One day I hid behind a door. They locked up the workshop and the association, and darkness fell. My heart beat violently. The silence had an energy that touched my soul and whetted my imagination. I saw transparent creatures like a fog come out of their hiding places and move on tiptoe. The windows were high up, a faint light penetrating them, and I felt the yarn move. I was afraid and screamed. I screamed and screamed, until a worker at the orphanage came and let me out, by then nearly comatose. After that I saw my mother crying, her eyes red, and I knew she’d looked everywhere for me.

I was ill for a long time. Fear is an illness I still haven’t recovered from. During the fever, I heard the recitation of incantations and the voices of priests, and I felt the fog of church courtyards and my mother carrying me on her shoulder. I’d hear snippets of conversation about Yusuf, who’d been possessed by a species of jinn. Yusuf had been possessed. Imagine! They were right. I’ve been possessed ever since.

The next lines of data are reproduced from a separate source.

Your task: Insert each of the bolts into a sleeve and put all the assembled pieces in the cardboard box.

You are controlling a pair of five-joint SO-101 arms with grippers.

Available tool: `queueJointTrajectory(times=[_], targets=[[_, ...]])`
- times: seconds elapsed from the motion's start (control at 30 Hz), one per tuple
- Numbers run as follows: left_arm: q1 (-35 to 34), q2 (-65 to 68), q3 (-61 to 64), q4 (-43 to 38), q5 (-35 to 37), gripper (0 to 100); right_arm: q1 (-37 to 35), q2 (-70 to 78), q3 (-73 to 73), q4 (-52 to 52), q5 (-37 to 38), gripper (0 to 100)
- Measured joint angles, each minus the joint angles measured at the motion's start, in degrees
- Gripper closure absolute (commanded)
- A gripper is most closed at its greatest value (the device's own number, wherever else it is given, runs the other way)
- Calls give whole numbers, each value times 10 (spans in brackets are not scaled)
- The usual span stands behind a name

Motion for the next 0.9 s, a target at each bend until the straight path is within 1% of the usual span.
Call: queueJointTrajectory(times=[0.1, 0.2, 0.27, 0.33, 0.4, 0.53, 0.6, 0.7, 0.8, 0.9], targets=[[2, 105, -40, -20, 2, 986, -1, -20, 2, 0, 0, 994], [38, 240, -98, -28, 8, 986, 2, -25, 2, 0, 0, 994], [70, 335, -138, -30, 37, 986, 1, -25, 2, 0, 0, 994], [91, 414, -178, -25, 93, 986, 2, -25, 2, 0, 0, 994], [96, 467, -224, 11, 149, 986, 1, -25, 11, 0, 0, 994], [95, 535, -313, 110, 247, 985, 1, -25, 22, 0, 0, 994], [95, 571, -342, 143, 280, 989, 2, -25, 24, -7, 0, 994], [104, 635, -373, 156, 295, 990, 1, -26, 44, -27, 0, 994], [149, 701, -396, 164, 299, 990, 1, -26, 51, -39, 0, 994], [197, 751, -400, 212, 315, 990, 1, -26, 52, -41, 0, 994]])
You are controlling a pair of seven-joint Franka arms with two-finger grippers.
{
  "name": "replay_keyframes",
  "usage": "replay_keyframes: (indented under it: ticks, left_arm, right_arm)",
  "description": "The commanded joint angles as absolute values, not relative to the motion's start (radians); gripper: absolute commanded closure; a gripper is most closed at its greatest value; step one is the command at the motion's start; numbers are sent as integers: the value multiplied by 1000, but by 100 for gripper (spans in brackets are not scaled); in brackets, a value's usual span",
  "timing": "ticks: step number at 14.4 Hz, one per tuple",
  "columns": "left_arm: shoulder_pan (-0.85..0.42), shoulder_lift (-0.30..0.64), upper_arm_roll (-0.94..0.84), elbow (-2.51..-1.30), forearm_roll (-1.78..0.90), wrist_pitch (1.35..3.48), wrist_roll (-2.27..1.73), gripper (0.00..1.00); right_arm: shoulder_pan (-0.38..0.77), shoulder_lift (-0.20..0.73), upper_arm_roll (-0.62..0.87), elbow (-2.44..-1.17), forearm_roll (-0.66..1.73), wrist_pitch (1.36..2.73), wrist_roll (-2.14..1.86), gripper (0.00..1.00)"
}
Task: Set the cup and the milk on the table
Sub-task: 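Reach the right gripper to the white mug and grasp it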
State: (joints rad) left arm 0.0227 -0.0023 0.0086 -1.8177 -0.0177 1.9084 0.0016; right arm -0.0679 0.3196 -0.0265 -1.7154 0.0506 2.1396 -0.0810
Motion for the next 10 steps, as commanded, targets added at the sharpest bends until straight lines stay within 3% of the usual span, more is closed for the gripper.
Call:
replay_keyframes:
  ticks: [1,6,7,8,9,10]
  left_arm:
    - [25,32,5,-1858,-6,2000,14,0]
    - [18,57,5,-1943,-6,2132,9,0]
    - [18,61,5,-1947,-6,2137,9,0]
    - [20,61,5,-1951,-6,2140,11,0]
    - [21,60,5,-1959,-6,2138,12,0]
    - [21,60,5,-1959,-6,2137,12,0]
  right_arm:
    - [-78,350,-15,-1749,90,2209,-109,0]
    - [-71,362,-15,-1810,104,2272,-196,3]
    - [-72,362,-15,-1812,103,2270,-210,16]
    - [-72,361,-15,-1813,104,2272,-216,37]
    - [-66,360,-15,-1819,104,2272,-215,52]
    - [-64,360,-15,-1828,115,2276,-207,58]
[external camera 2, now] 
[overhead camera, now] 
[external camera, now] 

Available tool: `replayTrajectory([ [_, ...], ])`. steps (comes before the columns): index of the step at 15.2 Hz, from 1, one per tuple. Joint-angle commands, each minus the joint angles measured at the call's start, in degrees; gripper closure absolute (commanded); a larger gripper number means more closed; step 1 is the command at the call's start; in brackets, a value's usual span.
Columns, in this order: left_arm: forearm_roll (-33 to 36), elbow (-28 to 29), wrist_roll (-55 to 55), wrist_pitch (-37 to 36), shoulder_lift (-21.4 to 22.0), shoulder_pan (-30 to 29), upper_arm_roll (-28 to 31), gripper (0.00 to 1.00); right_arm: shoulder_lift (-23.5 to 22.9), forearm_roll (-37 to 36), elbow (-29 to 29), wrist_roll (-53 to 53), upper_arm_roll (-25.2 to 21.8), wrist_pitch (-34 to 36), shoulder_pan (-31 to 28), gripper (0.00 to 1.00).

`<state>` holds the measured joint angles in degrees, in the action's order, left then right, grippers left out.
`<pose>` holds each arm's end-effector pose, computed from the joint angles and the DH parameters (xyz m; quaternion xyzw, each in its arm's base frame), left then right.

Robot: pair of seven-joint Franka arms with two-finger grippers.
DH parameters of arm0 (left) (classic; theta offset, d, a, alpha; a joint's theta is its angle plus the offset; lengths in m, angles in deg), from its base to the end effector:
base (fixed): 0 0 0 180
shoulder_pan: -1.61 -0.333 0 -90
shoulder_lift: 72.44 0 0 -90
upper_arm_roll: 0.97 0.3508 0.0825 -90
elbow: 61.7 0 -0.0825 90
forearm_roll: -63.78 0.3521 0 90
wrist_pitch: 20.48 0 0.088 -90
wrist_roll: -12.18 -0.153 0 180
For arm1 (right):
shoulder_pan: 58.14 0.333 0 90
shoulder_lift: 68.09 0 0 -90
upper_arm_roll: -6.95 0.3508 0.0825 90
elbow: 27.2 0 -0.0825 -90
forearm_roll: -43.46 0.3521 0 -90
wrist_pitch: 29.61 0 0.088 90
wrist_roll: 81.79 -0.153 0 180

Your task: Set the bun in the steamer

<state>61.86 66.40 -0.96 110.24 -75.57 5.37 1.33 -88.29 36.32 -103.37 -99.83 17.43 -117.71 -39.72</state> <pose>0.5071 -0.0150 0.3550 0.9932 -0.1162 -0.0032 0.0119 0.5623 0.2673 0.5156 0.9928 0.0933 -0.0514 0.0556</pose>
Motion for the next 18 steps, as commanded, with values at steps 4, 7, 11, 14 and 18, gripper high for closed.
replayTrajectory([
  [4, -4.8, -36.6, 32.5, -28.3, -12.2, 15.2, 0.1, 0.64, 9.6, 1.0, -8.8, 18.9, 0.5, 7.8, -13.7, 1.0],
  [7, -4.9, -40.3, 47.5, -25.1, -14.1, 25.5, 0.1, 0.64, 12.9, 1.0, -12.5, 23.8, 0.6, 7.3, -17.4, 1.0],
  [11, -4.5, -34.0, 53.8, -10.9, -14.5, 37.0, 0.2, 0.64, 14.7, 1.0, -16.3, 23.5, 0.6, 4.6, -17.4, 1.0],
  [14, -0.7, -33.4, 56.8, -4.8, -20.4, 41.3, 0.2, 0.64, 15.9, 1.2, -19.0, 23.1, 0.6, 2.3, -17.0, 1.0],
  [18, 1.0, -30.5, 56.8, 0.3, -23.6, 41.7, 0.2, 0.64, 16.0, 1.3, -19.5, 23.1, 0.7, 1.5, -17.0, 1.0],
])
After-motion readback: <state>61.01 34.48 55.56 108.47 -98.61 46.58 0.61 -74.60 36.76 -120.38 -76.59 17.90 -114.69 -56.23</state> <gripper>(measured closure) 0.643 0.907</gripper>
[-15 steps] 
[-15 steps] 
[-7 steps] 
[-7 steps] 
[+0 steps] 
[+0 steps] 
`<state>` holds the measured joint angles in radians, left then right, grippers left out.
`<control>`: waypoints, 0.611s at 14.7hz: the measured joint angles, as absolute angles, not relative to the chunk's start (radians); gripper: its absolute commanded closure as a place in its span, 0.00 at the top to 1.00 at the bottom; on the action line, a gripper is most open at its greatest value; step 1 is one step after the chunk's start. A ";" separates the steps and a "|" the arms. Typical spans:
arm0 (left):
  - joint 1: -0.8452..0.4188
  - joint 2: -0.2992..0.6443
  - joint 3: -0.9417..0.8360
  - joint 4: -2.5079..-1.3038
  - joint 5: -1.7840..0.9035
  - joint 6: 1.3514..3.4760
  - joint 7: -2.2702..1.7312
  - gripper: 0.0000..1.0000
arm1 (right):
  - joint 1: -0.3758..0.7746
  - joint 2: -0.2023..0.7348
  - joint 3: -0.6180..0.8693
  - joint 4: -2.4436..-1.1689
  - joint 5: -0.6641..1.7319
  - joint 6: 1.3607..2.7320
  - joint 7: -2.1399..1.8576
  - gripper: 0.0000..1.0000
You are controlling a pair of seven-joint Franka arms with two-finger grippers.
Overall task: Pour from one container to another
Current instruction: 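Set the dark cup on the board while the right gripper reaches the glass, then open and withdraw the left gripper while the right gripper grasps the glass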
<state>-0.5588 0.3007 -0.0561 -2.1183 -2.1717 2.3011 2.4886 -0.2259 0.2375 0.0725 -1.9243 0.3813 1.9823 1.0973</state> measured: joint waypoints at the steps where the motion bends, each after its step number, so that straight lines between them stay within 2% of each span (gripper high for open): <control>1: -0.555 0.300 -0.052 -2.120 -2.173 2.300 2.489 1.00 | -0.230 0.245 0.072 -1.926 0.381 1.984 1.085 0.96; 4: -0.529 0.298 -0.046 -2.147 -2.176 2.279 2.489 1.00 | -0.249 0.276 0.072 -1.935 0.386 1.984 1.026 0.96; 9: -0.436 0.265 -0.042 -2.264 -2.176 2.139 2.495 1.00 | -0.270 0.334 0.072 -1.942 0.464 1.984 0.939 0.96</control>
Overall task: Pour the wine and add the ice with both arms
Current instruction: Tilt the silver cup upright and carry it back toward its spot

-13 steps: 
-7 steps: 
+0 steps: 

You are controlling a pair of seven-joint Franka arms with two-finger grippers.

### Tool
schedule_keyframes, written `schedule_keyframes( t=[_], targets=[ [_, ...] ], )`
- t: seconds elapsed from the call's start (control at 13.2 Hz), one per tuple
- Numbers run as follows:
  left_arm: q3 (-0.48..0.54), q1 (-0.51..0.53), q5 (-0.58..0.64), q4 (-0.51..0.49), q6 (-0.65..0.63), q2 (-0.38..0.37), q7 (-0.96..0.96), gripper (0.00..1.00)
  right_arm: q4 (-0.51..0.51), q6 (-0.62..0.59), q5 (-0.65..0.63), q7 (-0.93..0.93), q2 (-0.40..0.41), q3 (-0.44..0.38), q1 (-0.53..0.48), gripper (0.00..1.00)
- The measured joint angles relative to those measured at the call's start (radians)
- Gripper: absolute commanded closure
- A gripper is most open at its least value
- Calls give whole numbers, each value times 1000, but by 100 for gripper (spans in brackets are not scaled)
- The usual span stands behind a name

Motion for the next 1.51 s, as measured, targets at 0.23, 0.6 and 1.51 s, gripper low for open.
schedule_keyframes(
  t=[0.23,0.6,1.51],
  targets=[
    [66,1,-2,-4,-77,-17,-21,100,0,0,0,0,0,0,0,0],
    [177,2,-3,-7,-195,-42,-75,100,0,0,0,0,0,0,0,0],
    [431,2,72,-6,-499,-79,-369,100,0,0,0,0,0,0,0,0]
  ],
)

I didn’t completely recover. After I regained consciousness, I started thinking about how to set up a loom in the house. After numerous attempts, it became clear that it was difficult. I couldn’t bear the failure and cried for a whole night. My infatuation with the pictures on the carpets and kilims produced by the association’s workshop persisted. They weren’t pictures of saints or monks. They were pictures of birds, animals, and small thickets of vegetation, but the feeling that enveloped them was indescribable. The magic of the colors imbued the images with joy, and the joy safeguarded the secret.

I don’t know when those images took shape as a secret. When did the trips to collect the contributions and the images from the carpet-weaving workshop become an interior light? You won’t believe me if I tell you that the sunlight that I see with the old clarity gives me strength; it illuminates a patch in my depths. What led me to lock it up, like a lamp that would be extinguished if I spoke of its existence? And here I am now, speaking of it, so it can be snuffed out. I’m tired of its interior light, tired of keeping it inside me. I should let it light up a place broader than that darkness. Maybe in the open space it will shine more brightly.

When I was fourteen, I started collecting the monthly contributions in my mother’s stead. People had come to know me. Their respect for her was imprinted in the way they treated me. They’d always ask about her kindly and say they’d drop by to visit. She left a sweet feeling behind, and love. I remember her whisper, as if she were talking to herself, when we’d approach a clinic or a home. This is Doctor Munir Girgis—his father was a goldsmith and he’s a good man. Once he donated enough bolts of fabric to wrap a skyscraper. That’s the shop of Foreman Farid—he spent his youth in Alexandria and came back with a large fortune. Small tales that looked for the bright side in people.